The acrosin assay an indirect measure of sperm penetrating capability measures acrosin, which may be responsible for penetration of the zona pellucida and also triggering the AR. Measurement of acrosin is thought to correlate with sperm binding to and penetration of the zona pellucida.


Mammalian fertilization involves the direct interaction of the sperm and the oocyte, fusion of the cell membranes, and union of male and female gamete genomes. Although a small percentage of spermatozoa from fertile men also possess detectable levels of DNA damage, which is repaired by oocyte cytoplasm, there is evidence to show that the spermatozoa of infertile men possess substantially more DNA damage and that this damage may adversely affect reproductive outcomes.There appears to be a threshold of sperm DNA damage, which can be repaired by oocyte cytoplasm (ie, abnormal chromatin packaging, protamine deficiency) beyond which embryo development and pregnancy are impaired.

DNA damage—Direct tests

Comet assay


Terminal deoxynucleotidyl transferase-mediated deoxyuridine triphosphate (dUTP) nick end-labeling (TUNEL) assay



DNA oxidation measurement


DNA damage—Indirect tests


Sperm chromatin structure assay (SCSA)



Sperm chromatin dispersion assay.



Sperm fluorescence in situ hybridization analysis (FISH)


Overall, the data suggest that there is no significant relationship between sperm DNA damage and fertilization rate or pregnancy outcomes at IVF or IVF/ICSI.However, there is evidence to suggest that sperm DNA damage is associated with poor pregnancy outcome after standard IVF.

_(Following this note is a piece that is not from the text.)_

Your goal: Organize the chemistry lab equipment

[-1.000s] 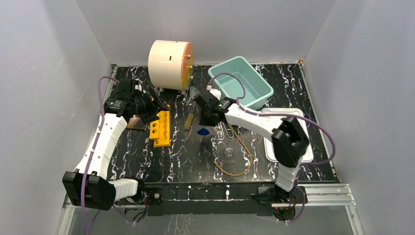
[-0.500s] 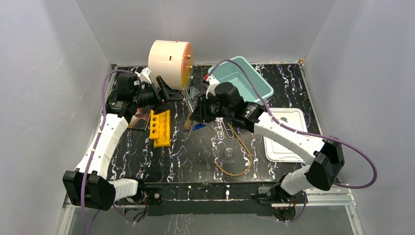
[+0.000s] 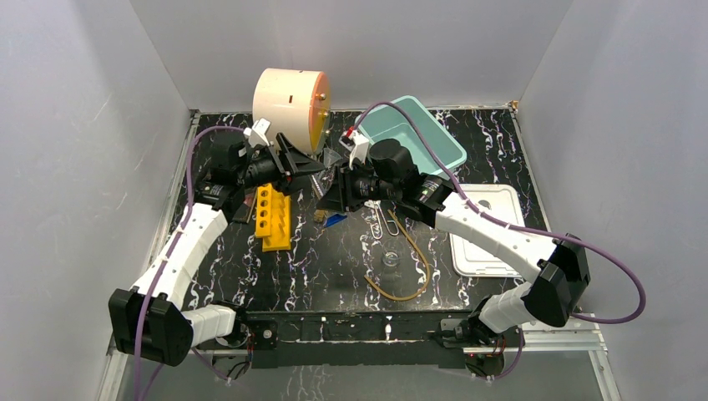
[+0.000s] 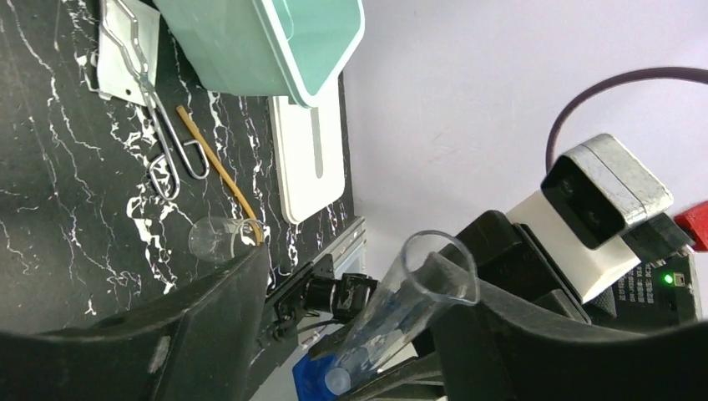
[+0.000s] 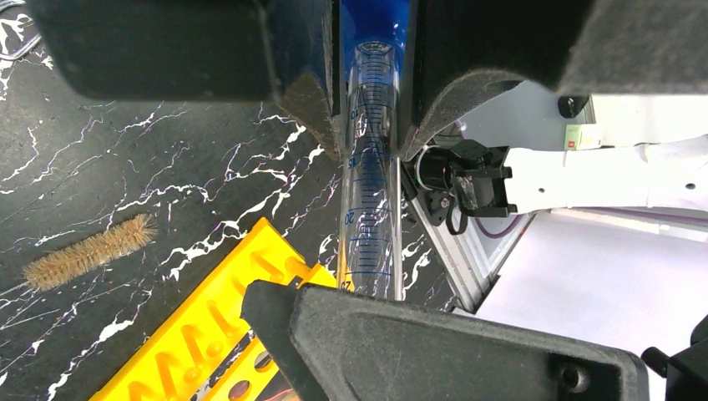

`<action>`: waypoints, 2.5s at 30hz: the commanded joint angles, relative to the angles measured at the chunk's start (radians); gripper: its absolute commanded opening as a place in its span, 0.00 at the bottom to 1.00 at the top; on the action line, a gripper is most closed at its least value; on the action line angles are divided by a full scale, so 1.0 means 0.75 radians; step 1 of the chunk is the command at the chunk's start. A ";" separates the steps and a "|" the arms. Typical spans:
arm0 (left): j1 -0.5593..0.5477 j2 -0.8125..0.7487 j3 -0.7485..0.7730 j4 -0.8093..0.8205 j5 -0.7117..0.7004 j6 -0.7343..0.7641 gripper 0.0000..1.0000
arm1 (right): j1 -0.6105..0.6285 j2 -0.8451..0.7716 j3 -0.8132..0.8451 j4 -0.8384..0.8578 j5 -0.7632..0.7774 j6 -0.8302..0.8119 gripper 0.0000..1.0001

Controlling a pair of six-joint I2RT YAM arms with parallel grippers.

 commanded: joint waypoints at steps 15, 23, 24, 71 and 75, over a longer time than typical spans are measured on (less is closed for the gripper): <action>-0.040 -0.089 -0.034 -0.050 -0.025 0.021 0.01 | -0.006 0.044 0.011 0.065 -0.033 -0.008 0.29; -0.039 -0.083 -0.026 -0.057 -0.004 0.062 0.00 | -0.005 0.084 0.052 0.035 -0.085 -0.022 0.60; -0.039 -0.081 -0.024 -0.060 0.003 0.071 0.00 | -0.006 0.087 0.054 0.032 -0.084 -0.024 0.61; -0.065 0.362 0.643 -0.381 -0.299 0.620 0.98 | -0.876 0.741 0.764 -0.445 -0.035 -0.660 0.19; -0.080 0.417 0.652 -0.379 -0.297 0.629 0.98 | -0.875 0.772 0.699 -0.425 -0.060 -0.712 0.19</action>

Sperm FISH analysis may be useful in the following: (a) infertile men with sex chromosome numerical anomalies, prior to ICSI; (b) infertile men with structural chromosome anomalies, prior to ICSI; (c) infertile men with severe oligozoospermia, prior to ICSI; and (d) couples with a history of recurrent miscarriages and trisomic pregnancies.

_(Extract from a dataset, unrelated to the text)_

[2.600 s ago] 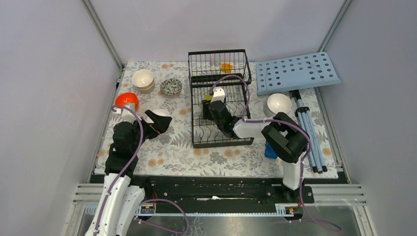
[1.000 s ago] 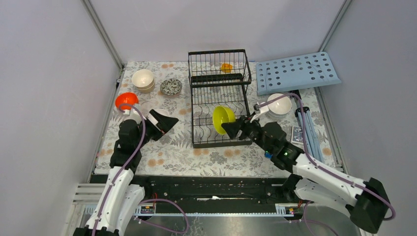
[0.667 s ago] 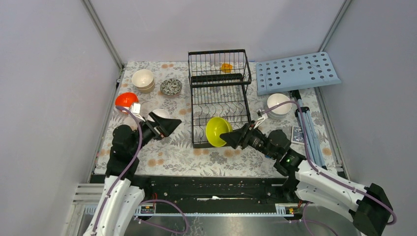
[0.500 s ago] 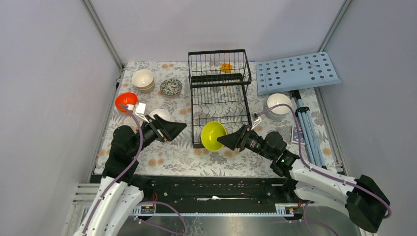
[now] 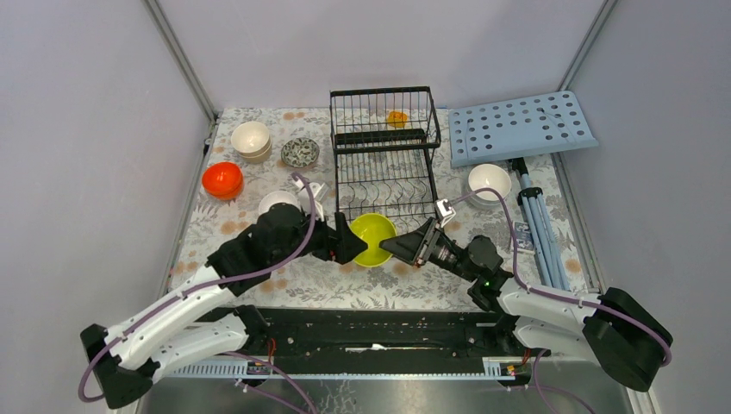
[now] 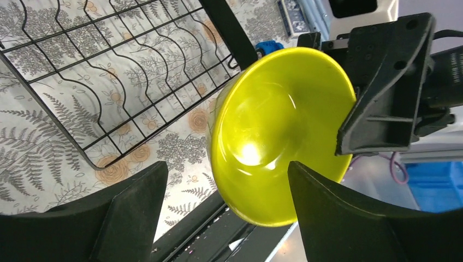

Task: Unload the bowls from the dish rack
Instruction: Place the bowl at the center of the board.

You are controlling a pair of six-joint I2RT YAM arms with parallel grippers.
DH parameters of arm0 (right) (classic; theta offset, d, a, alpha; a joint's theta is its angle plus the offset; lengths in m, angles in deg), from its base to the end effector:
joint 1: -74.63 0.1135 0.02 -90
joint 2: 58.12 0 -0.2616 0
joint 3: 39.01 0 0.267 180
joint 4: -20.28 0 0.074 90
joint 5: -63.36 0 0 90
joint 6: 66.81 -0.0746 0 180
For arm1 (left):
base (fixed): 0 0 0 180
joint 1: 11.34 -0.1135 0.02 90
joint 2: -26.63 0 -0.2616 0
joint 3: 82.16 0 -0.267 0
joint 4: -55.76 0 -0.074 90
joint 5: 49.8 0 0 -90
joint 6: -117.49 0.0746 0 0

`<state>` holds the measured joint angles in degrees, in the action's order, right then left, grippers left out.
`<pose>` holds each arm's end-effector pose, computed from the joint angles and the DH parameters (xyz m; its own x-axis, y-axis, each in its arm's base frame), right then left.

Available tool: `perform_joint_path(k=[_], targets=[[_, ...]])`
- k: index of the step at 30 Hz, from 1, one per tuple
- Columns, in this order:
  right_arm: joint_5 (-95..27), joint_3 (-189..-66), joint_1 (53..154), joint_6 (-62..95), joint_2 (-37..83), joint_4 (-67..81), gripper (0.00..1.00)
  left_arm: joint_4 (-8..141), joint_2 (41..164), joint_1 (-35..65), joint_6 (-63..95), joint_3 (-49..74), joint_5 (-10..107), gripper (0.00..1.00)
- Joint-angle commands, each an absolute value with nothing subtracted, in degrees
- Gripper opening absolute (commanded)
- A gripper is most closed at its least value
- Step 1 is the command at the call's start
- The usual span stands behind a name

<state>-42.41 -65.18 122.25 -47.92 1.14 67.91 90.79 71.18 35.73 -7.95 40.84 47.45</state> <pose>0.1543 0.1992 0.2292 -0.7856 0.4899 -0.3779 -0.4477 -0.0284 0.8937 0.1504 -0.1755 0.2978 -0.6803 -0.1133 -0.7242 0.5048 0.6440 -0.5749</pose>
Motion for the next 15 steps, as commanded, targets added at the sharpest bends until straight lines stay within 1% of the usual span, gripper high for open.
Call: perform_joint_path(k=[1,5,11,15], targets=[[-43.83,-64.69,122.23,-50.14,0.13,75.59,0.32,95.4,74.32,39.35,-5.02,34.41,38.5,0.83],[-43.48,-63.43,122.1,-50.42,-0.31,76.2,0.31,97.7,75.04,40.42,-5.2,32.48,36.0,0.79],[-43.63,-62.71,122.11,-51.14,1.19,78.72,0.31,100.51,77.15,40.62,-4.83,29.67,34.27,0.64],[-43.78,-62.45,122.1,-51.51,2.5,80.38,0.3,101.1,78.41,41.25,-4.43,28.97,33.9,0.62]])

ROS also referred to as free radicals, are formed as a byproduct of oxygen metabolism. Contaminating leukocytes are the predominant source of ROS in these suspensions.They can be eradicated by enzymes (eg, catalase or glutathione peroxidase) or by nonenzymatic antioxidants, such as albumin, glutathione, and hypotaurine, as well as by vitamins C and E. Small amounts of ROS may be necessary for the initiation of critical sperm functions, including capacitation and the AR. On the other hand, a high ROS level produces a state known as oxidative stress that can lead to biochemical or physiologic abnormalities with subsequent cellular dysfunction or cell death. Significant levels of ROS can be detected in the semen of 25% of infertile men, whereas fertile men do not have a detectable level of semen ROS.

Sperm ROS can also be measured by using cellular probes coupled with flow cytometry by detection of chemiluminescence. Briefly, this is done by incubating fresh semen or sperm suspensions with a redox-sensitive, light-emitting probe (eg, luminol) and by measuring the light emission over time with a light meter (luminometer).

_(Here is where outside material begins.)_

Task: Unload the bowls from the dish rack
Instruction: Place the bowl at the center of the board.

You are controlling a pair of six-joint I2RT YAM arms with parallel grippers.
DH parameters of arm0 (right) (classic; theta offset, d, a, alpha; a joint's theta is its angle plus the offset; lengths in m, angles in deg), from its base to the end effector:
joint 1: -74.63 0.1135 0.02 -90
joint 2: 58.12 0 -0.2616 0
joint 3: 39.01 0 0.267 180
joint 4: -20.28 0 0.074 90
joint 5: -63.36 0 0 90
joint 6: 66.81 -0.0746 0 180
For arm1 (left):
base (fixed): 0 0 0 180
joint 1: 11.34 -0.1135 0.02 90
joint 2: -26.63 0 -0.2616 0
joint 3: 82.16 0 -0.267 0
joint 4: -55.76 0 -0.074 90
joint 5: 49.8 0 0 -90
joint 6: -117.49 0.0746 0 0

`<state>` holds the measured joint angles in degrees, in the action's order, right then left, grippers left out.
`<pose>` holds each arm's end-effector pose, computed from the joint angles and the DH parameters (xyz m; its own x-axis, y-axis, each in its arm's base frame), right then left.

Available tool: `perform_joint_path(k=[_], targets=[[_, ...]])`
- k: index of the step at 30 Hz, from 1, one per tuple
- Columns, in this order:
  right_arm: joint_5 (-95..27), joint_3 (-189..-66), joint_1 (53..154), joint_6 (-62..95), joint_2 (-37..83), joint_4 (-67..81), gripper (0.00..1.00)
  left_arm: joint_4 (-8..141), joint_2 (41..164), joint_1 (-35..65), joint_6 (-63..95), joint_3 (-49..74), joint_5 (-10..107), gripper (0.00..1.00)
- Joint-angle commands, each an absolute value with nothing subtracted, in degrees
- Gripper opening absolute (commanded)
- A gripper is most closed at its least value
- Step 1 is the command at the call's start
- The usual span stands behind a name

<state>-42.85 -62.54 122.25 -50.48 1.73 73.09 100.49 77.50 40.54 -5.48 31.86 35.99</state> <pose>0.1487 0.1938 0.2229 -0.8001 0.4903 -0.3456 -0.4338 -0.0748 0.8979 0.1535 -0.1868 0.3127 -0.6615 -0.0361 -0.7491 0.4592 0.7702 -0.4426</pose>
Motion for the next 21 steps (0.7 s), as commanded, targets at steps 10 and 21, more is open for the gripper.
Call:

The clinical value of semen ROS determination in predicting IVF outcome remains unproved but identifying oxidative stress as an underlying cause of sperm dysfunction has the advantage that it suggests possible therapies. Administration of antioxidants has been attempted in several trials with mixed results. But at this point there are no established semen ROS cutoff values that can be used to predict reproductive outcomes.


Sperm proteomics, an experimental technique, used extensively in several branches of medicine, may identify some of the molecular targets implicated in sperm dysfunction. Sperm proteomics allows comparison of protein structure of normal and defective spermatozoa.


Even to this day conventional semen analysis to diagnose male infertility is “a numbers game,” resulting in a preoccupation with threshold counts for sperm number, motility, and morphology with emphasis on classification of patients into descriptive groups, such as oligozoospermic, asthenozoospermic, and others. However, we should never confuse such descriptive categories with our ultimate goal, which is a diagnosis. The issues in male infertility will not get resolved till the research finds solutions at molecular level. The meaningful analyses of structure function relationship will only be possible when we as clinicians have all the relevant information to formulate a correct strategy for treatment of a infertility.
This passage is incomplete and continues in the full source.